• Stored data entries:
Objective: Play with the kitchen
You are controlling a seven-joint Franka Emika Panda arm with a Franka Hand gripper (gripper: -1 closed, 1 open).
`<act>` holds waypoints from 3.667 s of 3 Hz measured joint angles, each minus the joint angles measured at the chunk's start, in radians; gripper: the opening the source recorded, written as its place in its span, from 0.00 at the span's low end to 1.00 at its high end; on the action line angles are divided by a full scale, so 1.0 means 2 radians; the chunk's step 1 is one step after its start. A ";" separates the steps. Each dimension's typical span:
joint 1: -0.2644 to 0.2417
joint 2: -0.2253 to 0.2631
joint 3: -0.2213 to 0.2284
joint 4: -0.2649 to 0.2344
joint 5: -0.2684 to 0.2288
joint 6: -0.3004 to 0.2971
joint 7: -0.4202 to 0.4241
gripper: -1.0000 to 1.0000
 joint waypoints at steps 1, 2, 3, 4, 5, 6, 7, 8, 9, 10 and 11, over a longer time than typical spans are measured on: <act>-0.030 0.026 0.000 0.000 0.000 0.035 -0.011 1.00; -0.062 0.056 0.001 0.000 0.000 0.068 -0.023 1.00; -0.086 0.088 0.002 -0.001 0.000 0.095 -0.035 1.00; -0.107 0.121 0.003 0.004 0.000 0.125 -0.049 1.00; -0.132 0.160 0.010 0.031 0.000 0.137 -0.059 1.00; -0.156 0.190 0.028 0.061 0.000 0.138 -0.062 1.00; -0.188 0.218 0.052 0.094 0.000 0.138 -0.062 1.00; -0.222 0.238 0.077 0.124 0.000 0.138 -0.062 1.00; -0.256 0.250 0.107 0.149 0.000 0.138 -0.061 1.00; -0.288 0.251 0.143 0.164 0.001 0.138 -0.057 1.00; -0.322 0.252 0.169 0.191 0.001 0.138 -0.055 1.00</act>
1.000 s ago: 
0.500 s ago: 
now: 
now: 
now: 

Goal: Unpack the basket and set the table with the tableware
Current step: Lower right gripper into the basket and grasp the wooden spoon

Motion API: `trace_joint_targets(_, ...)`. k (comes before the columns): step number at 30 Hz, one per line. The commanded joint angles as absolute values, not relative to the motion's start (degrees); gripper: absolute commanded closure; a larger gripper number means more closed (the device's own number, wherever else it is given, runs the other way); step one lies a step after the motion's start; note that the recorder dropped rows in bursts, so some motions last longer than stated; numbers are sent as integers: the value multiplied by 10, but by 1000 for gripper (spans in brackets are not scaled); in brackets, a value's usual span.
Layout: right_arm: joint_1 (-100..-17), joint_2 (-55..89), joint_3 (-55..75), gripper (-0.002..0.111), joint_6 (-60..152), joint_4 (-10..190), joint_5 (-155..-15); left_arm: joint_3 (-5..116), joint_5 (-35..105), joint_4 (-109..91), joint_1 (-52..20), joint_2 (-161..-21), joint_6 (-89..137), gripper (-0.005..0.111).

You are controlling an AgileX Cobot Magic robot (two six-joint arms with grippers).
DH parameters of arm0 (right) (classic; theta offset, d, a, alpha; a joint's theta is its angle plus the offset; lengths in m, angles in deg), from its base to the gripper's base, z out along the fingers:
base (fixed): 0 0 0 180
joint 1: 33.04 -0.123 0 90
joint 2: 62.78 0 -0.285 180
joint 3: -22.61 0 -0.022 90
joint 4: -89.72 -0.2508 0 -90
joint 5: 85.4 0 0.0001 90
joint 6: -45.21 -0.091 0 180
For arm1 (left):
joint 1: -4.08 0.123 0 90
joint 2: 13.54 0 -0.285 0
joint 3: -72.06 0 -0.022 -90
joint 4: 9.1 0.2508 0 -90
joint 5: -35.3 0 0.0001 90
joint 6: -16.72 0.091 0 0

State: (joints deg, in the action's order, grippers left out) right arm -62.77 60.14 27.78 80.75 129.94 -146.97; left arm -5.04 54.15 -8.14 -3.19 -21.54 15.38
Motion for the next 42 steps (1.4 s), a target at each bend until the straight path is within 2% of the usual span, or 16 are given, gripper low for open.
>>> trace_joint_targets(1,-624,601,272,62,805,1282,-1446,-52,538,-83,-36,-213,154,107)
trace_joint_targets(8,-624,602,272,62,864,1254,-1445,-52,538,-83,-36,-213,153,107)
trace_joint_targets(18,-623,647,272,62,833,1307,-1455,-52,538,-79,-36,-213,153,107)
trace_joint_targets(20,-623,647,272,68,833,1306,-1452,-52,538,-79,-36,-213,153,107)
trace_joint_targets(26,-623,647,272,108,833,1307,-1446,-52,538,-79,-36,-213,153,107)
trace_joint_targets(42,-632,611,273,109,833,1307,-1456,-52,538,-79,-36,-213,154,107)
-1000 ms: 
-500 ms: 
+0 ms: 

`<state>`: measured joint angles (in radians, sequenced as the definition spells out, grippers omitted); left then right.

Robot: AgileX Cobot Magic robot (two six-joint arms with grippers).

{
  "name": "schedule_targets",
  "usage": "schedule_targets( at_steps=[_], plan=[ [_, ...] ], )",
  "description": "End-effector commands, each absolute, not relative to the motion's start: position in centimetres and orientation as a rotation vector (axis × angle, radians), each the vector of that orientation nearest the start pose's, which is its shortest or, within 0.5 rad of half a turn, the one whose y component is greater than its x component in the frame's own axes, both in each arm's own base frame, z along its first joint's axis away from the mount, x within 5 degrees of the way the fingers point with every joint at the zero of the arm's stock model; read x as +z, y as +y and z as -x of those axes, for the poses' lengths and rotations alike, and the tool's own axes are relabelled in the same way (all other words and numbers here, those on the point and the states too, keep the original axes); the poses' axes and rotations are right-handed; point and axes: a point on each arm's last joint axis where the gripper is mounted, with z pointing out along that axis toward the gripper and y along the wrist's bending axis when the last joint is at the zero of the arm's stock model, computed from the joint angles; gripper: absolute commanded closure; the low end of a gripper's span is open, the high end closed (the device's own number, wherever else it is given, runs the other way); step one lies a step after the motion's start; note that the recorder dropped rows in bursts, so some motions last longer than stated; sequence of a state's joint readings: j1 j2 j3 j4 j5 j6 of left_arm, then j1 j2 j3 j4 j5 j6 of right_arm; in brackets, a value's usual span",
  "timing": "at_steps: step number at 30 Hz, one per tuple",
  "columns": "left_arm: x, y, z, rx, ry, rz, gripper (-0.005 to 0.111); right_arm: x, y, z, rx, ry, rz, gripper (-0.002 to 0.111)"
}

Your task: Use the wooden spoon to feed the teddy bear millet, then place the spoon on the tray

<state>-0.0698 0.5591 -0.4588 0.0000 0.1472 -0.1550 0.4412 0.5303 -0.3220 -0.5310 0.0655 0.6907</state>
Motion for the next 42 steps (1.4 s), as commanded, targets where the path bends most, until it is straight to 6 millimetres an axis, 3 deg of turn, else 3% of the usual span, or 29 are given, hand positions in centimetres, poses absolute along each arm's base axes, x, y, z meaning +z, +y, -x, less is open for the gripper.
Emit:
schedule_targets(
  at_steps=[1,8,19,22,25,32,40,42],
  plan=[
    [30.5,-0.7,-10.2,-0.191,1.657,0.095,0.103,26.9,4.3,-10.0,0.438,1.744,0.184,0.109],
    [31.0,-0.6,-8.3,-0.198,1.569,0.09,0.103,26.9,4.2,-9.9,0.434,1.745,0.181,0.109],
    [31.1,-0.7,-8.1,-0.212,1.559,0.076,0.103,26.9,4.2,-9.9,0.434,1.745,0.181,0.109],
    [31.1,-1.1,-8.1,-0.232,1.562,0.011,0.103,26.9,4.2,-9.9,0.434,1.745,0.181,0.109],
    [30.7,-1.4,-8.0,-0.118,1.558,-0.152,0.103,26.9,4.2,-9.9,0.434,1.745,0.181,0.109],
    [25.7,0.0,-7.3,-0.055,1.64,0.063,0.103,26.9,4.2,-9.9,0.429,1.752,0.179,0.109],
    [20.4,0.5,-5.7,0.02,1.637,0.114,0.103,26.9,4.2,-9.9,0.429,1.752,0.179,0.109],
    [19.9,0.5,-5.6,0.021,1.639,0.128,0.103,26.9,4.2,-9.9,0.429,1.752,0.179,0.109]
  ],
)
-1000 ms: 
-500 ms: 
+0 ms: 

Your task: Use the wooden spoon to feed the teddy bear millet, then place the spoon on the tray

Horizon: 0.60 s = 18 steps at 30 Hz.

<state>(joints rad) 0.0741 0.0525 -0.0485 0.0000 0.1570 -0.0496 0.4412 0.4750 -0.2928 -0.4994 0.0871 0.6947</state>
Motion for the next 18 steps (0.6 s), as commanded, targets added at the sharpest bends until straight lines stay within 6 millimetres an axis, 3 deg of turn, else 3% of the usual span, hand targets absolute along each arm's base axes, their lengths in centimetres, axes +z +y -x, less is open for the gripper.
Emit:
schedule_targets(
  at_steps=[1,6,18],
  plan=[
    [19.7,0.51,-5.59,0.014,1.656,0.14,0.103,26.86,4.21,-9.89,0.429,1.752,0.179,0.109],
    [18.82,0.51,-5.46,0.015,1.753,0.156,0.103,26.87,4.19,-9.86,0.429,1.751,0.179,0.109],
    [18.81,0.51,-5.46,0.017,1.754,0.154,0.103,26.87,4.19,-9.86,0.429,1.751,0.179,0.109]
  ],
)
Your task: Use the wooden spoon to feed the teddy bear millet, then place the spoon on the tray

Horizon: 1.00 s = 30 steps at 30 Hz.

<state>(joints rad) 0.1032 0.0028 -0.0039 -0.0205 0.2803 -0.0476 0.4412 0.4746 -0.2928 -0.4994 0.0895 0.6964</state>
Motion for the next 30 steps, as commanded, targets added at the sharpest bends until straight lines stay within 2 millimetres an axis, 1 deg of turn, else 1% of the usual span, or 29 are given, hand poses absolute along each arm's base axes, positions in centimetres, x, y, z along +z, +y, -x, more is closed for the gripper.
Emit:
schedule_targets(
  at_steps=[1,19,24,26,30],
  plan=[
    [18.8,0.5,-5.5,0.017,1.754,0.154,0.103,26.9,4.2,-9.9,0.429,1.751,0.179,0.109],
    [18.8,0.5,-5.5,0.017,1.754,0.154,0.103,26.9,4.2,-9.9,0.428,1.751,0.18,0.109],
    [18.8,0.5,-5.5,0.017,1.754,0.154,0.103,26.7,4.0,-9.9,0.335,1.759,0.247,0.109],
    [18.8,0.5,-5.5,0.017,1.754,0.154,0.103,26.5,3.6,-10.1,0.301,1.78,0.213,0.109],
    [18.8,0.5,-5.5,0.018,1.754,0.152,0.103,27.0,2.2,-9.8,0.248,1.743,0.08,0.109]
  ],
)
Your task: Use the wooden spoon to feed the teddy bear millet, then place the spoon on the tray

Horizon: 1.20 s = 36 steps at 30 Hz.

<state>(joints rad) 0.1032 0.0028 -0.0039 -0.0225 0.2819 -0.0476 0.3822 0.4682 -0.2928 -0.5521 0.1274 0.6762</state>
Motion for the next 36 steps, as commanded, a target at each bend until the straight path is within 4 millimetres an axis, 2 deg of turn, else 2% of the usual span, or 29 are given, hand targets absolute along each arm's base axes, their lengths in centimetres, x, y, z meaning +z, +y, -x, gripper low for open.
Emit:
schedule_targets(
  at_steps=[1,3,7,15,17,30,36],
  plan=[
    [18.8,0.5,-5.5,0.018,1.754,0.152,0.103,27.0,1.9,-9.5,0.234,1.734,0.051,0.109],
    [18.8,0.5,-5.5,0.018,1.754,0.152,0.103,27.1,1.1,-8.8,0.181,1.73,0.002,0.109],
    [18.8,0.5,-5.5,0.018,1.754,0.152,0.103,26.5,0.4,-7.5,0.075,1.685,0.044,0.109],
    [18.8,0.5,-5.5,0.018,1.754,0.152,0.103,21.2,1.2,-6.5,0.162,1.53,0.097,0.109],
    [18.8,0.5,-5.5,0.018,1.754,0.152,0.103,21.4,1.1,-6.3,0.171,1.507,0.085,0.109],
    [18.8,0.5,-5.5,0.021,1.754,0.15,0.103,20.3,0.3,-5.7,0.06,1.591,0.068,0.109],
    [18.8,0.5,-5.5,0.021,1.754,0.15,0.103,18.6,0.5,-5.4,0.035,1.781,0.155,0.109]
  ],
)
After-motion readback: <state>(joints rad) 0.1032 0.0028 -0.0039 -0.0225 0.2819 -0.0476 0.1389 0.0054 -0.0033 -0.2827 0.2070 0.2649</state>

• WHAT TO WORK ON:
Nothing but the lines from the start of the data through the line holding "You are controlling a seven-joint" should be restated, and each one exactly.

• OUTPUT FOR THIS EXERCISE:
Objective: Play with the kitchen
You are controlling a seven-joint Franka Emika Panda arm with a Franka Hand gripper (gripper: -1 closed, 1 open).

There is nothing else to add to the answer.